**Exercise goal**
Go through the listing below and output exactly the line with "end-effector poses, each", the line with "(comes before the", and each line between; omit the rest.

**Given information**
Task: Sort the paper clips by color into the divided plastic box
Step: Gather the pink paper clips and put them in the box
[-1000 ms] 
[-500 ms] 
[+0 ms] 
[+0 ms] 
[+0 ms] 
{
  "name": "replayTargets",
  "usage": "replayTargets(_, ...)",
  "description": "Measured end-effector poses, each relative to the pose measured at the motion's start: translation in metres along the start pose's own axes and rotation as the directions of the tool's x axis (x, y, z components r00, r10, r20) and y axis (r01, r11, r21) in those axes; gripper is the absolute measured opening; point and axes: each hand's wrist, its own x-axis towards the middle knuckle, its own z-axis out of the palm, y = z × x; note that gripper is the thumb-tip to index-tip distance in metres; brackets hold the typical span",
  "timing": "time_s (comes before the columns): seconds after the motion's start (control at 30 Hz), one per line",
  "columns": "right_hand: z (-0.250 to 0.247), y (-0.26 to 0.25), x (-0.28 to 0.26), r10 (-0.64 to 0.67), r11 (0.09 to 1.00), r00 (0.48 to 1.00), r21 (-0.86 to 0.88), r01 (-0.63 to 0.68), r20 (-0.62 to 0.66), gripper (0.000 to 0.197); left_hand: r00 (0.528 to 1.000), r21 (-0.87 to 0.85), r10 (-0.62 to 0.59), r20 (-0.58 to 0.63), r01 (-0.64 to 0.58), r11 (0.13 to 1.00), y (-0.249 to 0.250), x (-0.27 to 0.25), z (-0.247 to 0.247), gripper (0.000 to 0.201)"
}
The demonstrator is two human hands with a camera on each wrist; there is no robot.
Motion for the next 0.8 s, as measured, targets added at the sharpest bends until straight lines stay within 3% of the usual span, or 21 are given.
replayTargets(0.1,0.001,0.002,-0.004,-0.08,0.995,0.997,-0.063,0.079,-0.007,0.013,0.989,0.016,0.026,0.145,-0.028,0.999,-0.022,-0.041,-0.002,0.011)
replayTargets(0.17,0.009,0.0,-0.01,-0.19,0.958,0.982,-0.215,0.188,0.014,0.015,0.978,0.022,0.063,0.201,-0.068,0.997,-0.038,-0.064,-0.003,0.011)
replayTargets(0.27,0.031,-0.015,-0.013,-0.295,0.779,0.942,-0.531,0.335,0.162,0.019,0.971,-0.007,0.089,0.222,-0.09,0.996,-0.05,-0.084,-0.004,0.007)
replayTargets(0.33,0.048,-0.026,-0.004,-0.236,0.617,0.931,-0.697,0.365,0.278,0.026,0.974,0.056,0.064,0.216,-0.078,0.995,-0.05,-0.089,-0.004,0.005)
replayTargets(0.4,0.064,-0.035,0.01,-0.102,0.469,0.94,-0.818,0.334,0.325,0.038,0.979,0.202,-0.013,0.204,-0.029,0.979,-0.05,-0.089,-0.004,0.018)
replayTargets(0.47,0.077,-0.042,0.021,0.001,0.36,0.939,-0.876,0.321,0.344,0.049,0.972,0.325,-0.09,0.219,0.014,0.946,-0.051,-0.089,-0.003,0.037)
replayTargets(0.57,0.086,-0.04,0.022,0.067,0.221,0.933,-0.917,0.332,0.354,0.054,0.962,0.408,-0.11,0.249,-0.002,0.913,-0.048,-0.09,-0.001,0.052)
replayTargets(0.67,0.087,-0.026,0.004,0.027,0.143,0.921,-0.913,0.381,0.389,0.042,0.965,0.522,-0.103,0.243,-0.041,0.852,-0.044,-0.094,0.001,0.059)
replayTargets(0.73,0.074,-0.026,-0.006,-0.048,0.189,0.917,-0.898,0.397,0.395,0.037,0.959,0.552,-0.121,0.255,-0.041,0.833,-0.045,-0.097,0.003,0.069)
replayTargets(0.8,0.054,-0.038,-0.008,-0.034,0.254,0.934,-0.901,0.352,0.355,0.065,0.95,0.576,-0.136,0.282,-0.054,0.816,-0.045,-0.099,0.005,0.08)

**Response box**
  "description": "Measured end-effector poses, each relative to the pose measured at the motion's start: translation in metres along the start pose's own axes and rotation as the directions of the tool's x axis (x, y, z components r00, r10, r20) and y axis (r01, r11, r21) in those axes; gripper is the absolute measured opening; point and axes: each hand's wrist, its own x-axis towards the middle knuckle, its own z-axis out of the palm, y = z × x; note that gripper is the thumb-tip to index-tip distance in metres; brackets hold the typical span",
  "timing": "time_s (comes before the columns): seconds after the motion's start (control at 30 Hz), one per line",

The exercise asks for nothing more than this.